Selon Javani, les dernières nominations de haut commandement reflètent une approche « transformationnelle » de la doctrine de défense iranienne. Les nouveaux dirigeants, vétérans de la guerre Iran-Irak, ont prouvé leur efficacité au combat après la mort de hauts commandants.
Il a noté que les décrets portant nomination du chef de la Révolution islamique, l'ayatollah Seyed Mojtaba Khamenei, contiennent des formulations adaptées aux conditions actuelles. A titre d'exemple d'approche clairvoyante, il a cité les dispositions du décret nommant l'Hojatoleslam Hossein Taeb à la tête des forces du Basij, y compris les notions de « réseau de renseignement » et de « chaque Iranien combattant du Basij ».
Javani a souligné que le commandement de l'IRPC, sous la direction du major-général Ahmad Vahidi, est confronté à la tâche de fournir une « dissuasion maximale » et de former une nouvelle position, auquel cas les opérations défensives peuvent également devenir offensives.

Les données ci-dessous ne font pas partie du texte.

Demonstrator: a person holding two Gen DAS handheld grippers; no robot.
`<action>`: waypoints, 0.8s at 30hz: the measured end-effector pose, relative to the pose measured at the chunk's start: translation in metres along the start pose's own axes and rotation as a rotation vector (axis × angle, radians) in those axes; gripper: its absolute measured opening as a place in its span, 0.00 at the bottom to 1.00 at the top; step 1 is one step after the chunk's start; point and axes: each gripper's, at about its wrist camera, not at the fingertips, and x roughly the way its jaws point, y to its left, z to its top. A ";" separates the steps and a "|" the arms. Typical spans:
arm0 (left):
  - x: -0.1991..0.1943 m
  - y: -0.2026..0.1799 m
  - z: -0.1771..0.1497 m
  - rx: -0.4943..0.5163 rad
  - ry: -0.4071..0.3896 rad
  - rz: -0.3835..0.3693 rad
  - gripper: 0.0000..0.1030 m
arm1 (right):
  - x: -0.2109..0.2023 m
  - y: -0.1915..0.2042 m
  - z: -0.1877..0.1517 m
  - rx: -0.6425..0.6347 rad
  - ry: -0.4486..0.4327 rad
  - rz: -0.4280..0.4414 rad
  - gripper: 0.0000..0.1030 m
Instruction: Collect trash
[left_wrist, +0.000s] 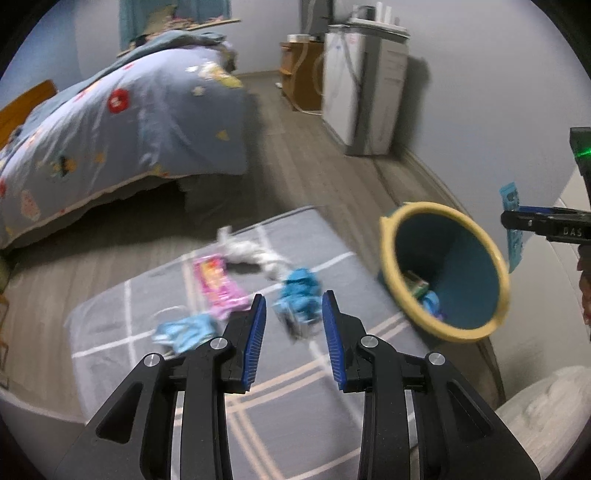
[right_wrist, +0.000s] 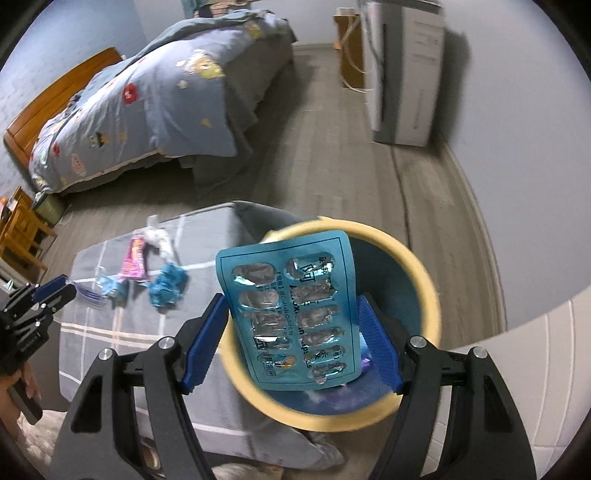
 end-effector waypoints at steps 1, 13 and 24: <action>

"Nous n'avons jamais été les initiateurs de la guerre, mais comme nous sommes à l'épicentre du conflit et que l'ennemi cherche des opportunités, l'ennemi devrait tirer les leçons de ces décrets et de leurs messages. Nos forces armées s'orientent vers des approches transformationnelles", a déclaré Javani.
"L'ennemi doit savoir qu'il ne sera pas en mesure de mener des actions surprises contre nous et de nous surprendre. Il est possible qu'il doive attendre des surprises stratégiques", a-t-il ajouté.